The growth factors Op-1 (osteogenic protein-1) and rhBMP-2 (recombinant human bone morphogenetic protein-2) may be useful bone grafting adjuncts.[27]  Platelet-rich plasma therapy is also used as an adjunctive treatment.[28, 29]   

Core decompression and bone grafting

The objective in core decompression is to stimulate revascularization and decrease pressure within the femoral head. The patient is placed supine on a fracture table. Using image intensification through a lateral incision above the trochanteric ridge, a 10-mm core of bone is removed from the femoral necrotic lesion.

For cancellous bone grafting, the defect is filled with cancellous bone graft material, usually iliac crest or allograft. Cancellous iliac crest graft is placed in a channel in the infracted region and covered by a graft with the quadratus femoris muscle attached. Following surgery, non-weightbearing ambulation for 6-12 weeks, then gradual resumption of normal activities as tolerated.

With cortical bone grafting, a strut graft is placed in the defect under the weightbearing surface of the femoral head. Iliac crest or fibula has been used. Strut grafting with a tantalum implant, a highly porous metallic cylinder placed in a channel to support subchondral bone, is also an option.[30, 31]  Following surgery, no weight bearing for 6 weeks, with progressive weight bearing to 6 months.  Recent retrieval studies have shown little bone ingrowth, insufficient mechanical support of subchondral bone, and a significant rate of femoral head collapse.[12]  

Use of a vascularized free fibular graft harvested from the ipsilateral leg with a vascular pedicle inserted into the proximal femoral defect and anastomosed with the lateral circumflex artery has become popular. The procedure is technically difficult with increased morbidity and has questionable benefit compared with core decompression.

Trapdoor procedure and allograft 

Trapdoor is indicated more in stage III disease, in which above procedures are unsuccessful. The trapdoor procedure involves open excision of the necrotic bone by elevation of the cartilage and cancellous grafting. In an osteochondral allograft procedure the necrotic area is replaced with a nonvascularized free allograft. During recovery, the patient is 20% weight bearing for 6 weeks, 50% weight bearing to 10 weeks, then progresses to full weight bearing.

Osteotomy

Osteotomy is technically very difficult and complications include nonunion and malunion. Total hip replacement is technically more difficult following osteotomy thus it is used in cases in which total hip replacement is not advisable. 

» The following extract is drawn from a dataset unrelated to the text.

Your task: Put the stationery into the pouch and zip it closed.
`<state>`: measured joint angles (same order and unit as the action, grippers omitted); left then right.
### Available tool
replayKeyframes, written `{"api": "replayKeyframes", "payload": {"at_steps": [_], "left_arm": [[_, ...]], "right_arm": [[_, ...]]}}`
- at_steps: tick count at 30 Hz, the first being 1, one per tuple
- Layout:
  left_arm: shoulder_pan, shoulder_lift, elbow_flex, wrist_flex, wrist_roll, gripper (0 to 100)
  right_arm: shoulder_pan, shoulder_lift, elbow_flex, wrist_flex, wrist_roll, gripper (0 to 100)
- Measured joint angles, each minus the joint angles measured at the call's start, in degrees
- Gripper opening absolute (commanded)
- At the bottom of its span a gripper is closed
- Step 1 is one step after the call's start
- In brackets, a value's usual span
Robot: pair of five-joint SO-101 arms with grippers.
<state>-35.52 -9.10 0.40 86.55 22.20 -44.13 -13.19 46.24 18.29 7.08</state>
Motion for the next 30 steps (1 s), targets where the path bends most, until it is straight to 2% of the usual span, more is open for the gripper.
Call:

The concept in osteotomy is to rotate the diseased area of the femoral head away from the weightbearing surface. Several different techniques are available:

  • Angular osteotomy: Varus or valgus flexion usually is performed intertrochanterically and fixed with a plate.
  • Rotational osteotomy: The head is rotated transtrochanterically, moving the weightbearing surface away from the necrotic lesion.

Recovery requires protected weight bearing for 6 weeks with gradual progression to full weight bearing.

Arthrodesis and arthroplasty

Arthrodesis is fusion of the hip joint. The joint is denuded of articular cartilage, and the femoral head and acetabulum are fixed to create a solid interface. No weight bearing is allowed following the procedure, with full weight bearing initiated at 3 months.

In arthroplasty, conventional techniques are used with either cemented or cementless implants. Resection arthroplasty involves excision of the femoral head. Mold or cup arthroplasty involves resurfacing of the articular surface of the femoral head with a prosthetic device. Resurfacing arthroplasty involves a cup-type arthroplasty on the femoral side with a metal-on-metal acetabular component.

Unipolar prosthetic arthroplasty involves replacement of the femoral head with a nonmobile bearing head and bipolar arthroplasty involves replacing the femoral head with a mobile bearing component.

Total hip replacement is primarily with cementless devices, with metal-on-polyethylene, ceramic-on-polyethylene, or ceramic-on-ceramic bearings. Weight bearing is allowed as tolerated immediately following surgery, depending on surgeon preference.